On the rough gravel roads one thing that really shone through was how comfortable the AlphaQ bars are. There are a lot of bars nowadays that have flat top sections. The benefit is that they spread the pressure of your hands over a wider area. The drawback for cross with most of those is that they correspondingly make the tops more and more narrow. That’s fine for a road bike, but the nice round lobe of the AlphaQ bar seems to keep a similar radius to the front of the bar so that whether your draping your hands over the tops like a guy facing Flanders, or you need to grab hold to bunny hop something the bar feels great in your hand. And being carbon, they do take that little bit extra sting out.
With a batch of finishing options on each frameset, and custom graphics available from Stellina there is little to complain about with this bike. One thing that does seem almost unfathomable to me is that the frame came without a replaceable derailleur hanger. The thought of having to scrap a frame this capable and sexy after a season due to a derailleur hanger breaking after being straightened one too many times is heresy. From a company with as much cyclocross experience as Alan has, this seems like a serious oversight. Stellina Sports apparently feels the same way and is having Alan provide all future frames with a replaceable hanger.

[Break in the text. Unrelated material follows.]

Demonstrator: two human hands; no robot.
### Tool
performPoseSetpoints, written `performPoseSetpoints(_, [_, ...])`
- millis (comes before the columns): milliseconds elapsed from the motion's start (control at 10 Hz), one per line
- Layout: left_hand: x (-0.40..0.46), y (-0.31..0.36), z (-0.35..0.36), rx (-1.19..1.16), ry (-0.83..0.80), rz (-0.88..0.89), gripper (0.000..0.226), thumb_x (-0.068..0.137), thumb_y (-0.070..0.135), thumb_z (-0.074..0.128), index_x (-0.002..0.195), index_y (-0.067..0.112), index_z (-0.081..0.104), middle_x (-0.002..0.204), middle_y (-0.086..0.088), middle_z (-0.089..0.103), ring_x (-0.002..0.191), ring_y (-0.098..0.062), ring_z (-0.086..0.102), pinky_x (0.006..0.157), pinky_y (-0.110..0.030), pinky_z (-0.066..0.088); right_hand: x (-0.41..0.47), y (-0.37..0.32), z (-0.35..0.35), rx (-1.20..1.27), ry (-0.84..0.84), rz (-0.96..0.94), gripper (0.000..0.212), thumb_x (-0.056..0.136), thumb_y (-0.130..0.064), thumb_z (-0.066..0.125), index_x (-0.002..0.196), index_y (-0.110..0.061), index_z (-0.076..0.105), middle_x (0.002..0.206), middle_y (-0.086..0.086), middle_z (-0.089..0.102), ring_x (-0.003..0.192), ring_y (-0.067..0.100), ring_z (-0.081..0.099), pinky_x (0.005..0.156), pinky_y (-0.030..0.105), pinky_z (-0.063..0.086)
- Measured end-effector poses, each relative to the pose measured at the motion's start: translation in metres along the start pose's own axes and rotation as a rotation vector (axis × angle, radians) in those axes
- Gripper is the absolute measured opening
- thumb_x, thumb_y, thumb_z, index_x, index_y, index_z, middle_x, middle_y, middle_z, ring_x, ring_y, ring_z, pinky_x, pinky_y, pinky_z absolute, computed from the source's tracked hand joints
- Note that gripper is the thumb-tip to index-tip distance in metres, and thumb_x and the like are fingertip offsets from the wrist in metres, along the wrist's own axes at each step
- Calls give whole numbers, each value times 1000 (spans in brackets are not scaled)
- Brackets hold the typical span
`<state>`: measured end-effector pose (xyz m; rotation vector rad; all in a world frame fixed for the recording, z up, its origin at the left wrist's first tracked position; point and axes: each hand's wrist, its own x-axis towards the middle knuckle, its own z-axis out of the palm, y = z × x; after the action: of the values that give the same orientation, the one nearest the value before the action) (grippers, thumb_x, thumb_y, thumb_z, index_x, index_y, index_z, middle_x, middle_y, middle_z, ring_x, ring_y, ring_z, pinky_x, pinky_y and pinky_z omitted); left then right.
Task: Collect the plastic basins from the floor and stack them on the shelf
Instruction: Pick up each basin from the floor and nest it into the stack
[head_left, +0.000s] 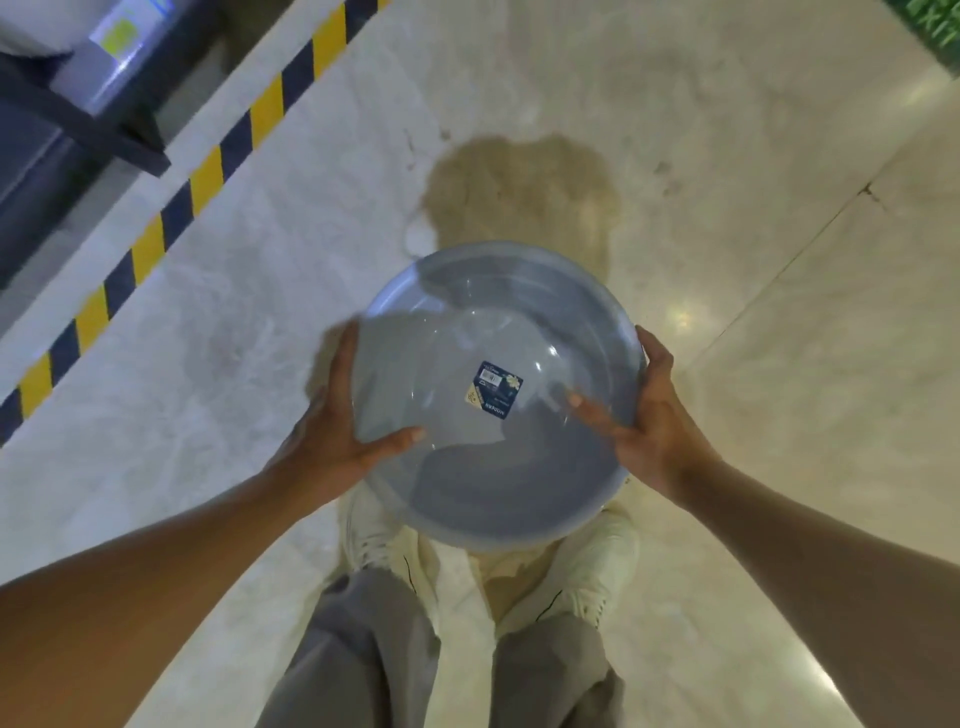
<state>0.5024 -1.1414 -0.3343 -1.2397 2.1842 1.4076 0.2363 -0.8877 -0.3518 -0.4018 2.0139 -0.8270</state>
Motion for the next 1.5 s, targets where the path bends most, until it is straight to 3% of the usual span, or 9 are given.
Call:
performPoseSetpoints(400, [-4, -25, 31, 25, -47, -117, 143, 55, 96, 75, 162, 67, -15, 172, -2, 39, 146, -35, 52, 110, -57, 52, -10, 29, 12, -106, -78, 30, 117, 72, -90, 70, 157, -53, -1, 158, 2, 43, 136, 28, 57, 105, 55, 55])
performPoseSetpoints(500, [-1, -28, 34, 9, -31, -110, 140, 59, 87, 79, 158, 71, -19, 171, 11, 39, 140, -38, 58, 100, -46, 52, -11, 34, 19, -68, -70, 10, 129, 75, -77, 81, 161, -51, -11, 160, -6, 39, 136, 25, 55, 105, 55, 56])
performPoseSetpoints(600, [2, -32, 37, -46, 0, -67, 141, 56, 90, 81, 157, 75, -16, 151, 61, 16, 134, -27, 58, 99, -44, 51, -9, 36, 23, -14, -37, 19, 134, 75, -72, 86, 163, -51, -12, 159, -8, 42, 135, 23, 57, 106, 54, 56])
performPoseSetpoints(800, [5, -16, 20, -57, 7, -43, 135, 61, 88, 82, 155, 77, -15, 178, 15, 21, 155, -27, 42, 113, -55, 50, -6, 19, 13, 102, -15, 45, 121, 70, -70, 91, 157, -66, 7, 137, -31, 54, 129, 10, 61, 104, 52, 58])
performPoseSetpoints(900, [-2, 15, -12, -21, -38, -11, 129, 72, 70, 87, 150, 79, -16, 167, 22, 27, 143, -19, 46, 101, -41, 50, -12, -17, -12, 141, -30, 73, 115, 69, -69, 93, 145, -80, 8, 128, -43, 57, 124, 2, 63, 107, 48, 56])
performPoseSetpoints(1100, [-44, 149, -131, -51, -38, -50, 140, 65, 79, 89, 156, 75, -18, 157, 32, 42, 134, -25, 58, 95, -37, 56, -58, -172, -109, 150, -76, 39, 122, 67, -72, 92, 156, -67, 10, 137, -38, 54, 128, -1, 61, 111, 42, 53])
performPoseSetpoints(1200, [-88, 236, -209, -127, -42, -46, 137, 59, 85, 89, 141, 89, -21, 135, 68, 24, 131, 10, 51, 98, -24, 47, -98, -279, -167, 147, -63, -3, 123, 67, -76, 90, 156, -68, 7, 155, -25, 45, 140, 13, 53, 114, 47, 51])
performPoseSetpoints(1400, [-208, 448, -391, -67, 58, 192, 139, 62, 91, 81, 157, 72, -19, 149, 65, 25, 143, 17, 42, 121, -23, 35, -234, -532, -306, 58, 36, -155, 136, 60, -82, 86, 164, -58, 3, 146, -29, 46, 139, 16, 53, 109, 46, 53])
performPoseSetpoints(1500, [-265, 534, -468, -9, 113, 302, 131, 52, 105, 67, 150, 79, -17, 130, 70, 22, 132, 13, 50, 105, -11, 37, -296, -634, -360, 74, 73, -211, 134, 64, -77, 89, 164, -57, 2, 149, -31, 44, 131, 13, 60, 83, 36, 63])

The only other complaint I have is minor and involves the build spec. Having used double guards or a guard and a chain keeper on single-ring setups with great success in the past, I was unable to figure out the advantage of the faux front derailleur that came installed on the bike. After much fiddling, I accepted that it rubbed slightly in a number of gears and got on with the business at hand. I would imagine that if it is set up perfectly that the device is competent, but I couldn’t see any advantage over the afore-mentioned systems. It’s not something I would use again.
The Klaus-Peter 2 frameset is available from Stellina Sports and comes complete with an AlphaQ CX20 carbon fork and an FSA integrated headset (which, if coupled with CyclocrossWorld’s CXW Long Cable Hanger, would solve my stack-height complaint and get me to about 90mm of drop) for $1499.